• [Your goal]
Lines to restate from the data below: from the one containing "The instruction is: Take" to the one containing "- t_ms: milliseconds", both included. Give them again exactly, and only them.

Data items
────

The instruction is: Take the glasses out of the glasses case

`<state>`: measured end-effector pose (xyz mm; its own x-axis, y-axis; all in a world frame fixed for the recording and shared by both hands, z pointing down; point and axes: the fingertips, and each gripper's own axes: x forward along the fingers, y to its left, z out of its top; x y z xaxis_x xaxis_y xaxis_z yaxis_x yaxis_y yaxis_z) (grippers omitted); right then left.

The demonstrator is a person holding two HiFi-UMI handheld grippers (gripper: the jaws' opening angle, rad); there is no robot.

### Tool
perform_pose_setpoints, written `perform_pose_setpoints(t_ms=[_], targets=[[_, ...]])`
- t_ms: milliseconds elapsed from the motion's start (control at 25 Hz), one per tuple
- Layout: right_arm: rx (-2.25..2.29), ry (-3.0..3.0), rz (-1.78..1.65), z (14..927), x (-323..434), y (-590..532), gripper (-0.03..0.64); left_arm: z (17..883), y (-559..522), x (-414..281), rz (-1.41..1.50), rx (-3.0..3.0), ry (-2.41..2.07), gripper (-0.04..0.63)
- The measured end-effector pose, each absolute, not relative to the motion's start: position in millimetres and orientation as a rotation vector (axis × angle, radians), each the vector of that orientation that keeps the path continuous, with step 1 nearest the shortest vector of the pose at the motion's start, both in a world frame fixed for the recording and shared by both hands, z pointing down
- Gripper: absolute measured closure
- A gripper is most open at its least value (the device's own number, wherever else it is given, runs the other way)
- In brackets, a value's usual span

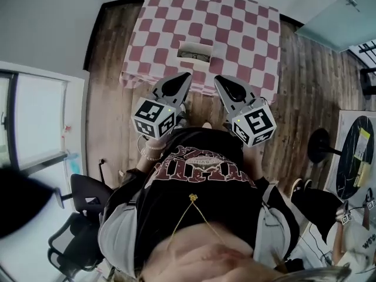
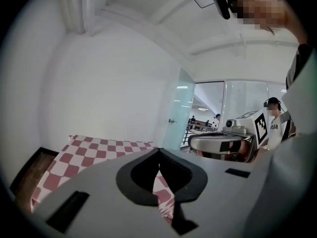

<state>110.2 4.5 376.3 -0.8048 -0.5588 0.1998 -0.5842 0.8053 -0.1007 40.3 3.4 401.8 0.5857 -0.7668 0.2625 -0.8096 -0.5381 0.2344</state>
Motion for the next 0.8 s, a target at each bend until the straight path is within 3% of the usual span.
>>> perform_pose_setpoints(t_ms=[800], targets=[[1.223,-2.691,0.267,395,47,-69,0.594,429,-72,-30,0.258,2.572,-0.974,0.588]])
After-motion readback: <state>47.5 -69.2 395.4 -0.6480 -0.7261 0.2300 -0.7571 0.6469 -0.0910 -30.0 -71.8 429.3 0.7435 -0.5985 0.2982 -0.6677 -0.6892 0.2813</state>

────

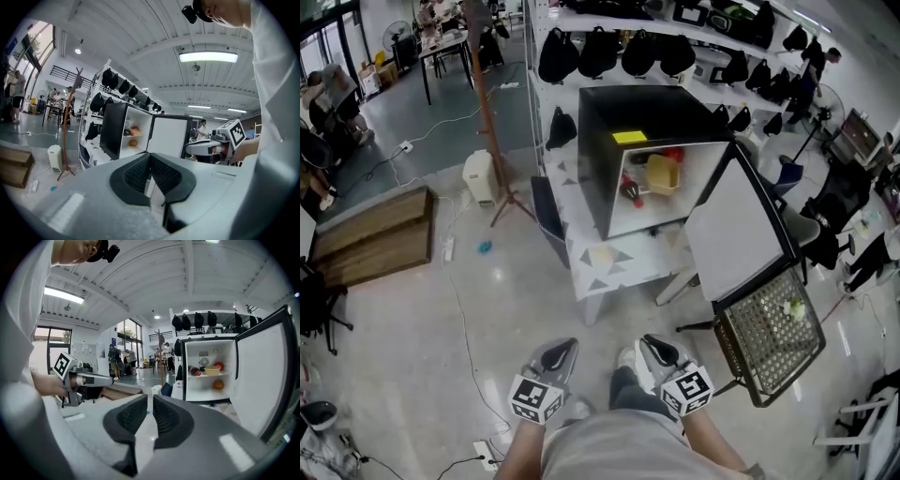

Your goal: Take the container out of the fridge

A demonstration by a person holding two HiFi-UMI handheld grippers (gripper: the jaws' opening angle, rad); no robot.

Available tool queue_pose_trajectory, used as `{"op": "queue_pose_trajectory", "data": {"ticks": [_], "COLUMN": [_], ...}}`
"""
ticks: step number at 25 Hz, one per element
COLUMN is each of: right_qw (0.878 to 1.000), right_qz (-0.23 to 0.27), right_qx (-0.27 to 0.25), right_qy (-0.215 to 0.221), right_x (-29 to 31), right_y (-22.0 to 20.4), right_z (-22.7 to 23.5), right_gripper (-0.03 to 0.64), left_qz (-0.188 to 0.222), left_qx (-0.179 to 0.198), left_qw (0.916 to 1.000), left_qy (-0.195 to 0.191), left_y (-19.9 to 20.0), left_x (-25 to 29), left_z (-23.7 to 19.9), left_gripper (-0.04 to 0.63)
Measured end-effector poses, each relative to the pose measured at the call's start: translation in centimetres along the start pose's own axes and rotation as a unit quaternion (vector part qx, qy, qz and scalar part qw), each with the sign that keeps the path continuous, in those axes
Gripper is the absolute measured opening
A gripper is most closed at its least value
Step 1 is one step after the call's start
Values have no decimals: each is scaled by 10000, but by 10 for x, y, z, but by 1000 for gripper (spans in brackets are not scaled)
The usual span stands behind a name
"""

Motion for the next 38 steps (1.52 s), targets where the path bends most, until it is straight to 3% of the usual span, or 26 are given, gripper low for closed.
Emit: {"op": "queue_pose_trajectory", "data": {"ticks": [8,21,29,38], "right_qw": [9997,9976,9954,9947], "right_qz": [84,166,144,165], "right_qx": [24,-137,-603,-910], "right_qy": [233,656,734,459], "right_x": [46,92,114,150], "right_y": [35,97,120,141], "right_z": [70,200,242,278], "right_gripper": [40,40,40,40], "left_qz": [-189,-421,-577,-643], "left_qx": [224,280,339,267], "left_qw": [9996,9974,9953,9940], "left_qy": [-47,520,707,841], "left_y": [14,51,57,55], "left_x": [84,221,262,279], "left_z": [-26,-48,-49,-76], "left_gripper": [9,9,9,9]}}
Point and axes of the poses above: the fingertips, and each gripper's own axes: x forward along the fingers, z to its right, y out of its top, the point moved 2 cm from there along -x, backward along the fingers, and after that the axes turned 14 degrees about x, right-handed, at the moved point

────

• [Output of the task]
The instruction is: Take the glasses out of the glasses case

`<state>`: measured end-effector pose (xyz mm; its own x-axis, y-axis; all in a world frame fixed for the recording and shared by both hands, z pointing down; point and axes: the fingertips, and each gripper's own axes: x forward along the fingers, y to its left, z out of its top; x y z xaxis_x xaxis_y xaxis_z yaxis_x yaxis_y yaxis_z) (grippers omitted); right then left.

The demonstrator is a person holding two HiFi-UMI handheld grippers (gripper: the jaws' opening angle, rad); there is no robot.

### Tool
perform_pose_setpoints, written `perform_pose_setpoints(t_ms=[_], targets=[[_, ...]])`
- t_ms: milliseconds elapsed from the motion's start (control at 25 Hz), one per tuple

The exercise is done; no more work remains.